Washington knew this healthcare deadline was coming and leadership chose to let it happen anyway. When premiums rise and coverage becomes harder to afford, that outcome will be the result of a deliberate choice.

I walk through a House fight over ACA healthcare relief that should have been straightforward and was anything but. 

This is not about party slogans or cable news noise. It is about who controls the process and what happens when leadership refuses to let the system do what it is supposed to do. A vote matters, and when votes are blocked, accountability disappears with them.

What makes this moment impossible to ignore is who pushed back and how far things escalated. Quiet negotiations happened. Warnings were issued. Even unlikely voices inside Congress said this was going too far. 

When those efforts failed, lines were crossed that almost never get crossed, and that tells you everything about how boxed in some lawmakers have become.

This episode is really about power and how it is being used. This is not gridlock and it is not confusion. It is leadership deciding that protecting control matters more than protecting people. 

When the process itself is shut down, regular Americans are the ones left absorbing the consequences while Washington pretends it is all normal.

In the second half of the show, I turn to a closed door Judiciary confrontation involving Jack Smith. This is not about transparency or routine oversight.

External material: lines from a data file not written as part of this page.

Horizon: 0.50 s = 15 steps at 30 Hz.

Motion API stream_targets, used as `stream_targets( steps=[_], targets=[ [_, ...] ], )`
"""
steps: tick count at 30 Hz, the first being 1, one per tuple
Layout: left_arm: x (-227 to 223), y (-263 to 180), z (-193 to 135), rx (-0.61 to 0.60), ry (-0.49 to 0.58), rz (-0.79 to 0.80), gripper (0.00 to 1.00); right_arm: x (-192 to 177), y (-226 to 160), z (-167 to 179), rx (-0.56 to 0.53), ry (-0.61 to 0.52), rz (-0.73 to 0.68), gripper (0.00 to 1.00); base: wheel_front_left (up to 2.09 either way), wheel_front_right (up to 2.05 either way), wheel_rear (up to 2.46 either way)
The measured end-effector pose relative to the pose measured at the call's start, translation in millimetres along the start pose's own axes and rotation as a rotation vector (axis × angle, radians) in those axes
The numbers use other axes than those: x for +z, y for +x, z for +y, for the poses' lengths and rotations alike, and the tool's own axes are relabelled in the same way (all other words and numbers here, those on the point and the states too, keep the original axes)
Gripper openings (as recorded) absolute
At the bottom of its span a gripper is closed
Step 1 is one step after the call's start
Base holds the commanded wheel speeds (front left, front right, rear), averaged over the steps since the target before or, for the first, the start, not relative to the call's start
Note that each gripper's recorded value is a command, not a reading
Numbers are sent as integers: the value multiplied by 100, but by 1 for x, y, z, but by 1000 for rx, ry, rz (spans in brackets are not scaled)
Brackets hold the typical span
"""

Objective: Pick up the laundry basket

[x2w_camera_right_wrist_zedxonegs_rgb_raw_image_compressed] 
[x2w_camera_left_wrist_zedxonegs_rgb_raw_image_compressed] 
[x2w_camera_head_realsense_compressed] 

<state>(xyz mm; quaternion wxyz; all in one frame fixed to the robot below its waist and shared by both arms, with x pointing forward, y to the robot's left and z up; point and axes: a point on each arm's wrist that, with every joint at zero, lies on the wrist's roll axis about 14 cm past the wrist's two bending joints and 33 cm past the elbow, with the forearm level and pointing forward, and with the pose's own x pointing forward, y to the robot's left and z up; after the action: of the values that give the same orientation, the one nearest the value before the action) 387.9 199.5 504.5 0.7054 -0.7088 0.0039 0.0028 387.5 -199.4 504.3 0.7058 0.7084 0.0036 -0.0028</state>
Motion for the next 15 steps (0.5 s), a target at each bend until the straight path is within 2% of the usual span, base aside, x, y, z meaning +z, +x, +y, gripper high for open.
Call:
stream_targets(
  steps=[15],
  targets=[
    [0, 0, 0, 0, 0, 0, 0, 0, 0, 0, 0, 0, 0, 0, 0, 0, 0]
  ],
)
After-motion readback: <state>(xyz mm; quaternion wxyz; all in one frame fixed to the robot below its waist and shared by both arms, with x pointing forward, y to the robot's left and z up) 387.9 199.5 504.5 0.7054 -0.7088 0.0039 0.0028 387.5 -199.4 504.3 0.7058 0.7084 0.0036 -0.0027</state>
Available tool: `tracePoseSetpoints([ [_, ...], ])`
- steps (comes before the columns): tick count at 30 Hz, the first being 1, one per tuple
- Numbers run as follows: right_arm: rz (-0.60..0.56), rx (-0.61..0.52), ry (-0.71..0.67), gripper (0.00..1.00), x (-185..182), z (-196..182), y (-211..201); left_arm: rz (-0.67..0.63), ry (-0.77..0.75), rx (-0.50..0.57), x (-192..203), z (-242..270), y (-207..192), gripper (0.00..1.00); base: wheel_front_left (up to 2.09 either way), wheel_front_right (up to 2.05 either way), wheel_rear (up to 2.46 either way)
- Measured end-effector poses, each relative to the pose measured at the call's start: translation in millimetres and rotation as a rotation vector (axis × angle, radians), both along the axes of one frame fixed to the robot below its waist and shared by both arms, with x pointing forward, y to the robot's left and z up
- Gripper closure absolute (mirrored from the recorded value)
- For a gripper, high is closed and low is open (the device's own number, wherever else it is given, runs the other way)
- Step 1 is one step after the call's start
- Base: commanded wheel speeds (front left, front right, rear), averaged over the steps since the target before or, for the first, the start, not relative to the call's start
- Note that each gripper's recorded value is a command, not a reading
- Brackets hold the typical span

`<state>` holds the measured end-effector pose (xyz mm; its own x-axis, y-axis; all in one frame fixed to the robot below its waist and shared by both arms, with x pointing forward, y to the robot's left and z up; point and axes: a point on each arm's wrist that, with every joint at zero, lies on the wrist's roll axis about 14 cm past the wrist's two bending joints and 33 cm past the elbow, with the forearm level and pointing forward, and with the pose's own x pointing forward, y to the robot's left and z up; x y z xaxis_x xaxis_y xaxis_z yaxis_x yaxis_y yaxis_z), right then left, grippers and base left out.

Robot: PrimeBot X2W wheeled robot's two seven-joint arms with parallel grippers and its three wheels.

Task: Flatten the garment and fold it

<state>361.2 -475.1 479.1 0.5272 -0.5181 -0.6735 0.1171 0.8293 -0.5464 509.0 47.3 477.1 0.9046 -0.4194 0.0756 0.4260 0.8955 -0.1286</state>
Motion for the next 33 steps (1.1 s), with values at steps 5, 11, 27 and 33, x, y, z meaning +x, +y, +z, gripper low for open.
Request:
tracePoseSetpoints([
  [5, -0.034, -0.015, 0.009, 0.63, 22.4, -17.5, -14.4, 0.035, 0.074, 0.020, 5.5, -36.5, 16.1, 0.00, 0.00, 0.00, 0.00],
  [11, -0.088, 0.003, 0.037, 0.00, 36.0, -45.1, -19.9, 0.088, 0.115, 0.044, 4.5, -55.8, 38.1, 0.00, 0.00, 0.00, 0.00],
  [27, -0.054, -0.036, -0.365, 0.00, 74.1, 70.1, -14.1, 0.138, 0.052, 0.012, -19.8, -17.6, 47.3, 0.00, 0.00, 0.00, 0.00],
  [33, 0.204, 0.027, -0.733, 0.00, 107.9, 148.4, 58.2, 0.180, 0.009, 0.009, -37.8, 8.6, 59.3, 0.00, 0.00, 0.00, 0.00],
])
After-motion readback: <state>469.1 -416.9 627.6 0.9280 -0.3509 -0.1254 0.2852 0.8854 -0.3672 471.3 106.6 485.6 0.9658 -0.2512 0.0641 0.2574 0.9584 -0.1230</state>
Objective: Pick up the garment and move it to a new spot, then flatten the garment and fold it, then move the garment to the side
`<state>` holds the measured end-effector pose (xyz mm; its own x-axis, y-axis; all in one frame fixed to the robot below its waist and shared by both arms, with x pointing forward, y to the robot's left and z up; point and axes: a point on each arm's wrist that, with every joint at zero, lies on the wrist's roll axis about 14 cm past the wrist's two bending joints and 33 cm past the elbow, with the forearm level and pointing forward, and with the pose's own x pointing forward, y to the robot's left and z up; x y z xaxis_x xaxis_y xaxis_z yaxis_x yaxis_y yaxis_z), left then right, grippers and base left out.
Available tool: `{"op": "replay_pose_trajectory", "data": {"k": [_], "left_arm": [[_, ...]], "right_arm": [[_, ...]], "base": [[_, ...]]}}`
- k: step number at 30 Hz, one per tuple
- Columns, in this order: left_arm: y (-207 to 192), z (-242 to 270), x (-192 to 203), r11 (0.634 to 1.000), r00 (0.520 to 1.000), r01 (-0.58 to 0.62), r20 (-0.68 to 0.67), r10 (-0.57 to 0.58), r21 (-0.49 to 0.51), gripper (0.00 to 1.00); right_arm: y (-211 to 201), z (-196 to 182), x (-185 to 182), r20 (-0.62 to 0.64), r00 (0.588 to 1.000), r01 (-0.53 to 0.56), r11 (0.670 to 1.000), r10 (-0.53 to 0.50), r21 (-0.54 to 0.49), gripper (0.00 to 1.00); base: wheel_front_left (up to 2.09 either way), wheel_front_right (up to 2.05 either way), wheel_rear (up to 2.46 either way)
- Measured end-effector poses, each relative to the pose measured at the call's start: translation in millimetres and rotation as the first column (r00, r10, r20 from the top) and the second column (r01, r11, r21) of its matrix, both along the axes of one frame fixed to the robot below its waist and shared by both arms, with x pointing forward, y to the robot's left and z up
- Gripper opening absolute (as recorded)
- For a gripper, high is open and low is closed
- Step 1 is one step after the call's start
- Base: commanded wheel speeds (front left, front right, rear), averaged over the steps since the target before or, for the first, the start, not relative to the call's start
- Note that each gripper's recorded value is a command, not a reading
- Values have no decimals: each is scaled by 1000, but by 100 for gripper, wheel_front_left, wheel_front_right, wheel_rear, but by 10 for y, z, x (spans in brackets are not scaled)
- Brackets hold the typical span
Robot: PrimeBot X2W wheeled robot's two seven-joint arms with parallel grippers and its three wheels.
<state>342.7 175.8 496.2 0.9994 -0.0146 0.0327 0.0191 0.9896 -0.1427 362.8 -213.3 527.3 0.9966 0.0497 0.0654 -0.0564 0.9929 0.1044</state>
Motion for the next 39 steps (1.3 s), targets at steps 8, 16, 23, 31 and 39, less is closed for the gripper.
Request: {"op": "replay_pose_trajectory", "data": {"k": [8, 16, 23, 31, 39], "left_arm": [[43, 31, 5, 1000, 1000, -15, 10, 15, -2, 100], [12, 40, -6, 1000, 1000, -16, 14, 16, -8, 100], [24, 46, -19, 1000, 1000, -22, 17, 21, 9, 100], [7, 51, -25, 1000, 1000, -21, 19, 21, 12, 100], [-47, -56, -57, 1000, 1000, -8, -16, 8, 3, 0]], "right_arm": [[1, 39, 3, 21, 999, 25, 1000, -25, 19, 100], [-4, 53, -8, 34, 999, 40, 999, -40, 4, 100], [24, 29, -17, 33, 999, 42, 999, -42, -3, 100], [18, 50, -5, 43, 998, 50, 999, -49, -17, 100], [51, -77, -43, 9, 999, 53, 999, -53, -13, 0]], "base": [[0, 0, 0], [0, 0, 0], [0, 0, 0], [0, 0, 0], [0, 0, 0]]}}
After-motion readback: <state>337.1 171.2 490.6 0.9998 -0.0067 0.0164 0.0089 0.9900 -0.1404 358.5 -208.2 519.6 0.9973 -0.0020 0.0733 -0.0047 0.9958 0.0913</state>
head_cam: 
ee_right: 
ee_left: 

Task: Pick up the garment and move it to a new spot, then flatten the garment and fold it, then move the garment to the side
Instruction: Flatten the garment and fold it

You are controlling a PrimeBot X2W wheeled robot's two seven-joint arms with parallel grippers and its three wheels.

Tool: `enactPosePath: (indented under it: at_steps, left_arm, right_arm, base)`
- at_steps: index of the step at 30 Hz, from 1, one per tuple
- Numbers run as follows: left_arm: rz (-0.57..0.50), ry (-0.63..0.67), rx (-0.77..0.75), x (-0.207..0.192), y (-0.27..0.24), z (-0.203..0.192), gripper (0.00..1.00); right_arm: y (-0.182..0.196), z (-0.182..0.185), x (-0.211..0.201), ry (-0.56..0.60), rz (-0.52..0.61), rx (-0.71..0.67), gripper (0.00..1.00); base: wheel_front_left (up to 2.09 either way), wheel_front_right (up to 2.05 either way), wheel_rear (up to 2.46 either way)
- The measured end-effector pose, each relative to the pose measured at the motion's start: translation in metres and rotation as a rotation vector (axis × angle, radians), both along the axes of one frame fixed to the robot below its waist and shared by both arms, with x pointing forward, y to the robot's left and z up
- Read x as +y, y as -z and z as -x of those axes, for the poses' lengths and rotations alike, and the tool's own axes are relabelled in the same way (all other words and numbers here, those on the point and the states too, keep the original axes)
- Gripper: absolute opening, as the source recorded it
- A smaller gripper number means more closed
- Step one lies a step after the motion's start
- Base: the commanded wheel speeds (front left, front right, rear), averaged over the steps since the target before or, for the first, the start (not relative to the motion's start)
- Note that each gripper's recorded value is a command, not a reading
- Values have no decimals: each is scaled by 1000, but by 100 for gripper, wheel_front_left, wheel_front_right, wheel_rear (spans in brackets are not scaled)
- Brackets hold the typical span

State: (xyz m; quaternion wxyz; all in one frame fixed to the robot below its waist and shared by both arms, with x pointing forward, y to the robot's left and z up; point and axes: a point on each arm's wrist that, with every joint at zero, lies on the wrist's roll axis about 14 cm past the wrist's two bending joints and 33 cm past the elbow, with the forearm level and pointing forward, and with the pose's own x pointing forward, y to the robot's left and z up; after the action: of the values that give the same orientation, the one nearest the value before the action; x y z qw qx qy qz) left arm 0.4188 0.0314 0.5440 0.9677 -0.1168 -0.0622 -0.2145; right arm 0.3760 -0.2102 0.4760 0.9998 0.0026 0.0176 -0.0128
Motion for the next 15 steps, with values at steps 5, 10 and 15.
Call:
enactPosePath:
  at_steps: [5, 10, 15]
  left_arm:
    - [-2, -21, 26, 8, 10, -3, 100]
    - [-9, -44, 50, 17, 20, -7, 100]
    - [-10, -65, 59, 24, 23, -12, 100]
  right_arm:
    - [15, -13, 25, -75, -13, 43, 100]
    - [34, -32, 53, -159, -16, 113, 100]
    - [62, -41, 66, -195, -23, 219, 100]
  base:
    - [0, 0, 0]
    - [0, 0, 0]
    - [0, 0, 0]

It is about pressure, intimidation, and the signal being sent to anyone who might consider enforcing the law against powerful figures. 

I explain why this moment matters far beyond one hearing room and why it should concern anyone who still believes the rule of law is supposed to apply evenly.

What ties both stories together is the same sickness running through the system. Accountability is treated like a threat and loyalty is treated like a requirement. 

When enforcing the law becomes dangerous and preventing harm becomes optional, something fundamental is broken.

This is A World Gone Mad. I say the things others will not because the truth does not need permission, and the consequences of silence are already landing on the people who can least afford them.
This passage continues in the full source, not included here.